The script for Saving Graceland feels to Nicholsen as though it was tailor-made for him. It tells the story of a Huron County family laughing their way through a crisis on the eve of the Collingwood Elvis Festival. “Gil sent me the script, and he said ‘I’ve got a play for you.’ I looked at it and I thought ‘oh my God, what an amazing story! I totally connect with the dysfunction in the family, and the separation of a child from their parents - there’s a history of that in my family. There’s addiction and mental illness in my family as well. So there’s lots in there, emotionally that I can connect to, and dig into. And Elvis is fun! He’s a lot of fun.” Beyond feeling a personal connection to the themes in the story, he fell in love with the conflicted, complex characters, and the way Garratt’s writing made them feel real. On his first read through, Nicholsen got choked up, but he also laughed a lot.
The Festival has lucked out in casting Nicholsen in the role of Elvis super-fan Gord - he can draw from his own Elvis experience for the role. “I loved Elvis as a child. And my mother was a huge fan. When I was seven, I got 50,000 Elvis Fans Can’t Be Wrong, I Got Lucky and Flaming Star. And we watched all the movies. My mom is such a huge fan and I would do little impersonations for her and her friends... my mother had this fantasy that one day, I would be an Elvis impersonator. She slept in her bedroom for three days after he died. We did not see her.” Even though he’s a real-life fan, he doesn’t mind that co-star Caroline Gillis has different musical tastes. “I was thrilled when Caroline was cast in the show,” he confirmed.

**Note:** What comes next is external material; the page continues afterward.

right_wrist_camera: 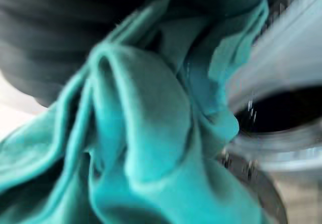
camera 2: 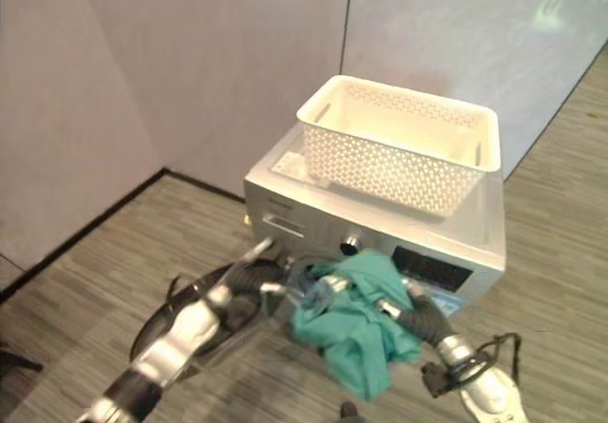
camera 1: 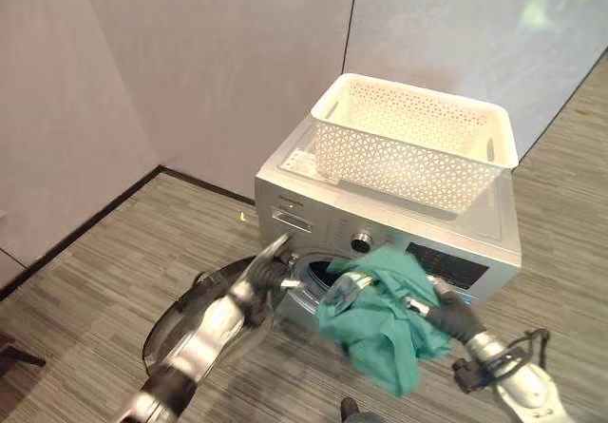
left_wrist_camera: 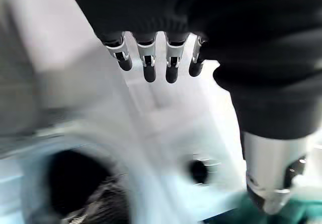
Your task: Grab the laundry basket,head to the washer,open it,put in the laundry and shut it.
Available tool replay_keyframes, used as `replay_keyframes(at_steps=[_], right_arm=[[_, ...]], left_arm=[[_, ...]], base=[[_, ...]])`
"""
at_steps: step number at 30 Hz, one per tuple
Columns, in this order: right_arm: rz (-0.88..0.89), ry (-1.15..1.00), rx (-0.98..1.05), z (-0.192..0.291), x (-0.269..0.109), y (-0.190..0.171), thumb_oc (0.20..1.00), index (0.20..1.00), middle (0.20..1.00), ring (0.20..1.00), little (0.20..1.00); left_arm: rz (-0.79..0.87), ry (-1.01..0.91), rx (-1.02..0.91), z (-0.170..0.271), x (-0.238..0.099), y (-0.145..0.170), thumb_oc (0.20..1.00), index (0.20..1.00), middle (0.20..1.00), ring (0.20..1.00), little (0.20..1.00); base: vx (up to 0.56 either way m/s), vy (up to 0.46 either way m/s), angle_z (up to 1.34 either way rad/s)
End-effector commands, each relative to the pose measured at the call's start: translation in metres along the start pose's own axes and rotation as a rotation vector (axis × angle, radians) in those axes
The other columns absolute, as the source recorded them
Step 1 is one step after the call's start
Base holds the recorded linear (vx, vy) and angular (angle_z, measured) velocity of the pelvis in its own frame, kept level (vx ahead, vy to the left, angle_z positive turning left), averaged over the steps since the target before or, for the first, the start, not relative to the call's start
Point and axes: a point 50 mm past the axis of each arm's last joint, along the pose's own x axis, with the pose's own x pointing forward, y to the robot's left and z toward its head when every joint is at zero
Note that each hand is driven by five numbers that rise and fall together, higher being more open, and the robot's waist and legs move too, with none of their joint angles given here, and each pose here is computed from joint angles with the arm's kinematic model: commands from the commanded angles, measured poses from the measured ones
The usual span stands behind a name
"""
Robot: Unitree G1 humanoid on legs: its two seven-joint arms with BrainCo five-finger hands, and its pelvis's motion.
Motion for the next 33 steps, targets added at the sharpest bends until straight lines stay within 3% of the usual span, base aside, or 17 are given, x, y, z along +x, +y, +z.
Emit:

Nicholsen knows that the same things that make Garratt’s script resonate with him will ring true to a lot of audiences attending the show. “There’s a lot of important themes in there. It’s about addiction and separation. There are dreams realized and dreams dashed. It’s really about people struggling to articulate themselves. This show kind of opens it up and says ‘Look, it’s alright. It’s OK to talk about this stuff.’ I think it lets people articulate what’s happening to them.”